START Dataset excerpts
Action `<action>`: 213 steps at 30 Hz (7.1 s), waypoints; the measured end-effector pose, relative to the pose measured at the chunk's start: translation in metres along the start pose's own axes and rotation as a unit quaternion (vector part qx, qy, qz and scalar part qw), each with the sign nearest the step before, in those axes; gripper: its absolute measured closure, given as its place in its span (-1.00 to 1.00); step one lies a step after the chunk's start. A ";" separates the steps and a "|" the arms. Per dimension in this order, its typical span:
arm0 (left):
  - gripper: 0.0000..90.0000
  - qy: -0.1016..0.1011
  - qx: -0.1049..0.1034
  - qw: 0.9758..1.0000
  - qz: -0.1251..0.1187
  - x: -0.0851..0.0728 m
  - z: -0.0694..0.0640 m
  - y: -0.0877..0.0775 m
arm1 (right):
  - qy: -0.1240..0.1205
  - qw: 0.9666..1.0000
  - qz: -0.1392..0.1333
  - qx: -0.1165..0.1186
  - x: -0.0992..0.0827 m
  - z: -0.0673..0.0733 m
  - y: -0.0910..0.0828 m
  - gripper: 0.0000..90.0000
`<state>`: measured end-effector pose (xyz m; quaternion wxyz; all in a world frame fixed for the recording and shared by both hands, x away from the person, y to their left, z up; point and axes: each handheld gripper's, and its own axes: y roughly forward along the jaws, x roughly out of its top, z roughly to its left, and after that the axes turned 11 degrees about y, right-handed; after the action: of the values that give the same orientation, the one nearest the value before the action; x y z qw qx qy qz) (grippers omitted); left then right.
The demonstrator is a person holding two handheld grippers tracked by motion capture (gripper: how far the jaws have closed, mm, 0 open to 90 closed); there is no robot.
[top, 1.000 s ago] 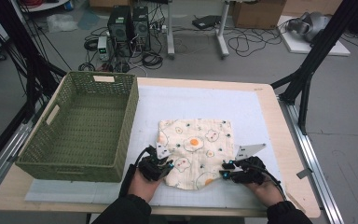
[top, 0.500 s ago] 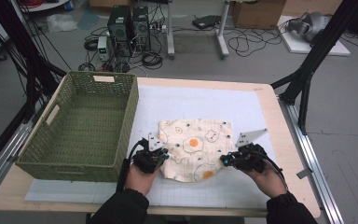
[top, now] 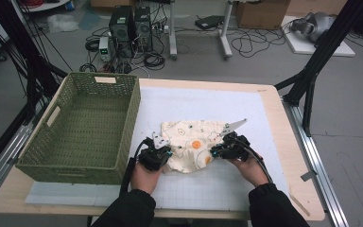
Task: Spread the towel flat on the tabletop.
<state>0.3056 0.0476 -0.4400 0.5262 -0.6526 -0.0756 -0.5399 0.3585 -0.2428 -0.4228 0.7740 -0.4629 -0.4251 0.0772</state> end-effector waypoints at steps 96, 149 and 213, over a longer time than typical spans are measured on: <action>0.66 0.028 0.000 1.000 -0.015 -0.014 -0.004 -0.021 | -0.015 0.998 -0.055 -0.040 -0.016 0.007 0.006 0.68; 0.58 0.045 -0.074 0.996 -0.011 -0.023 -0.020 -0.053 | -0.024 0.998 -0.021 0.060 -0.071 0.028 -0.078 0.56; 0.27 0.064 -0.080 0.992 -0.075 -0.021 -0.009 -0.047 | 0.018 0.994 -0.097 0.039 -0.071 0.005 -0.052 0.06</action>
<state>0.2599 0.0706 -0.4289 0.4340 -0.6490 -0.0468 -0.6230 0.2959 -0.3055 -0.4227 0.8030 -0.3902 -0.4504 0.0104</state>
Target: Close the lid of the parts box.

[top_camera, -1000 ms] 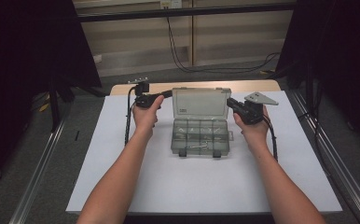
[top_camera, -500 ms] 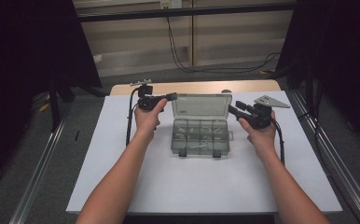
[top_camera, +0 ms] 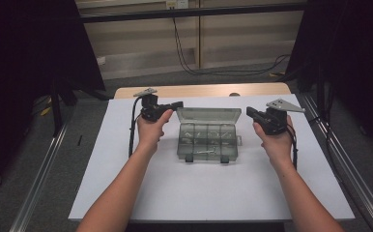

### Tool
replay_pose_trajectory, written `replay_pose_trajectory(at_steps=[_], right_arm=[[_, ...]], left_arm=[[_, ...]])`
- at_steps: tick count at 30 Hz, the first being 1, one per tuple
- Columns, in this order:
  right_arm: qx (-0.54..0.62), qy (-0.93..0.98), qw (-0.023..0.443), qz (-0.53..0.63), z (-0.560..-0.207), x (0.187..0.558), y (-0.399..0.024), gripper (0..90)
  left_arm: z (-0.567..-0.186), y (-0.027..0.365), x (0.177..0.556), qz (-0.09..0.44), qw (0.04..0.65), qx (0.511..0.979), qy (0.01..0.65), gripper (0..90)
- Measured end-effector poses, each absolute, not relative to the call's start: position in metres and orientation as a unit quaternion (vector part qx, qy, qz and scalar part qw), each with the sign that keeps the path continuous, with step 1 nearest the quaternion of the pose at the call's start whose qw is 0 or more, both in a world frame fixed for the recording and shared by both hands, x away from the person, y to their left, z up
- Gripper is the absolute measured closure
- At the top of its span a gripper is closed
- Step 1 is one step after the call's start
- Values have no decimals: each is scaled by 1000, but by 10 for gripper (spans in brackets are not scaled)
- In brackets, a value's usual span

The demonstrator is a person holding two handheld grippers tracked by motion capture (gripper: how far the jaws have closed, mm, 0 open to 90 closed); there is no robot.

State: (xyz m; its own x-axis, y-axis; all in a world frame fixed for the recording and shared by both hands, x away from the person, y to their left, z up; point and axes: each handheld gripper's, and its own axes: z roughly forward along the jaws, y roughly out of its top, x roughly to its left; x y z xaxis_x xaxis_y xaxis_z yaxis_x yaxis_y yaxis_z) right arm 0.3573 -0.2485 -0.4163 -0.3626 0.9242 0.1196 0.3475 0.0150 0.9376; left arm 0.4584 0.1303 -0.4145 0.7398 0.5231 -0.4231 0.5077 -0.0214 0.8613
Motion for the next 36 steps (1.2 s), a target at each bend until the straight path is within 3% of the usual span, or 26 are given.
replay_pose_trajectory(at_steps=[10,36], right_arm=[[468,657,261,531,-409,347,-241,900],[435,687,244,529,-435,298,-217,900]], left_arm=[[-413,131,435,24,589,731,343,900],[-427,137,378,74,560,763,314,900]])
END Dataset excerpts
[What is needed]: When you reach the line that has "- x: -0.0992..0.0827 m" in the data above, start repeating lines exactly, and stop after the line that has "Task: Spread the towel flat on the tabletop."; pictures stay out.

[Task result]:
  - x: -0.0992..0.0827 m
  - z: -0.0673..0.0733 m
  - y: -0.0910..0.0828 m
  - gripper: 0.0000..90.0000
`<state>`: measured end-effector pose (xyz m; quaternion wxyz; all in a world frame fixed for the recording and shared by both hands, x away from the person, y to their left, z up; point and axes: each handheld gripper's, and its own axes: y roughly forward along the jaws, x roughly out of its top, z roughly to its left, and after that the axes turned 11 degrees about y, right-handed; after the action: of the values that give the same orientation, the one nearest the value before the action; x y z qw qx qy qz) (grippers omitted); left then right.
The demonstrator is a person holding two handheld grippers tracked by motion capture (gripper: how far the jaws have closed, mm, 0 open to 90 closed); there is no robot.
[top, 1.000 s ago] 
[top, 0.500 s ago] 
[top, now] 
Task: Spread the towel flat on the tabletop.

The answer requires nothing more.